* **INSTRUCTIONS FOR THE TASK**: When you transcribe the data below, reproduce every line exactly and leave each picture out.

* **SUPPLIED DATA**:
╭──

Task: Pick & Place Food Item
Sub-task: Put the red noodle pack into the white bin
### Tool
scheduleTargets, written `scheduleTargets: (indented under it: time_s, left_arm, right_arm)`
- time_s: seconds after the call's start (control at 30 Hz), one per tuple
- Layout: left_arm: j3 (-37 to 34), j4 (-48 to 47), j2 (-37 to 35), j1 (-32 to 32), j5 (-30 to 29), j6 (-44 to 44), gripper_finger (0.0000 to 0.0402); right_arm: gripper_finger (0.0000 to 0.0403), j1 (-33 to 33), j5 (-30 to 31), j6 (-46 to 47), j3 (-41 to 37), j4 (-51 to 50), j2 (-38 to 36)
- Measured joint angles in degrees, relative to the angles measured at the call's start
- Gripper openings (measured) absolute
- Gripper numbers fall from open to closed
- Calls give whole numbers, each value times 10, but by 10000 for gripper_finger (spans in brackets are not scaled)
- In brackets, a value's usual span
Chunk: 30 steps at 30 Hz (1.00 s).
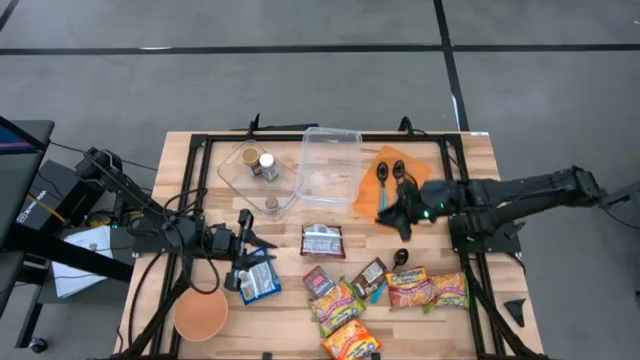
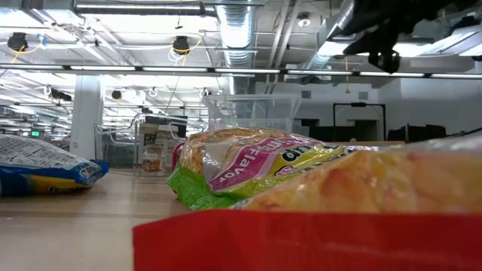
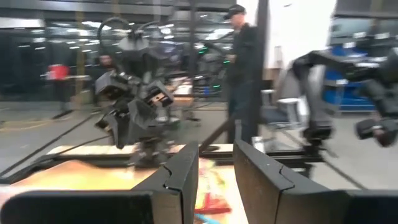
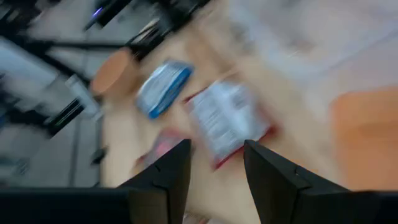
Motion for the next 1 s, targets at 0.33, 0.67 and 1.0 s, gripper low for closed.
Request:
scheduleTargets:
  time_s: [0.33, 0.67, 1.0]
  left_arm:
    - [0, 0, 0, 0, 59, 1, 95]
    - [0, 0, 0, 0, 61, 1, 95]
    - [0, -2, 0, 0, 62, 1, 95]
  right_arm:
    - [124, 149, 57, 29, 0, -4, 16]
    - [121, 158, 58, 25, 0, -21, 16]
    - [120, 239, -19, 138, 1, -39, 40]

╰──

* **REPLY TO THE TASK**:
Task: Pick & Place Food Item
Sub-task: Put the red noodle pack into the white bin
### Tool
scheduleTargets, written `scheduleTargets: (indented under it: time_s, left_arm, right_arm)`
- time_s: seconds after the call's start (control at 30 Hz), one per tuple
- Layout: left_arm: j3 (-37 to 34), j4 (-48 to 47), j2 (-37 to 35), j1 (-32 to 32), j5 (-30 to 29), j6 (-44 to 44), gripper_finger (0.0000 to 0.0402); right_arm: gripper_finger (0.0000 to 0.0403), j1 (-33 to 33), j5 (-30 to 31), j6 (-46 to 47), j3 (-41 to 37), j4 (-51 to 50), j2 (-38 to 36)
- Measured joint angles in degrees, relative to the angles measured at the call's start
- Gripper openings (measured) absolute
- Gripper numbers fall from open to closed
- Calls give whole numbers, each value times 10, but by 10000 for gripper_finger (spans in brackets are not scaled)
- In brackets, a value's usual span
Chunk: 30 steps at 30 Hz (1.00 s).
Motion for the next 1 s, targets at 0.33, 0.67 and 1.0 s, gripper low for closed.
Request:
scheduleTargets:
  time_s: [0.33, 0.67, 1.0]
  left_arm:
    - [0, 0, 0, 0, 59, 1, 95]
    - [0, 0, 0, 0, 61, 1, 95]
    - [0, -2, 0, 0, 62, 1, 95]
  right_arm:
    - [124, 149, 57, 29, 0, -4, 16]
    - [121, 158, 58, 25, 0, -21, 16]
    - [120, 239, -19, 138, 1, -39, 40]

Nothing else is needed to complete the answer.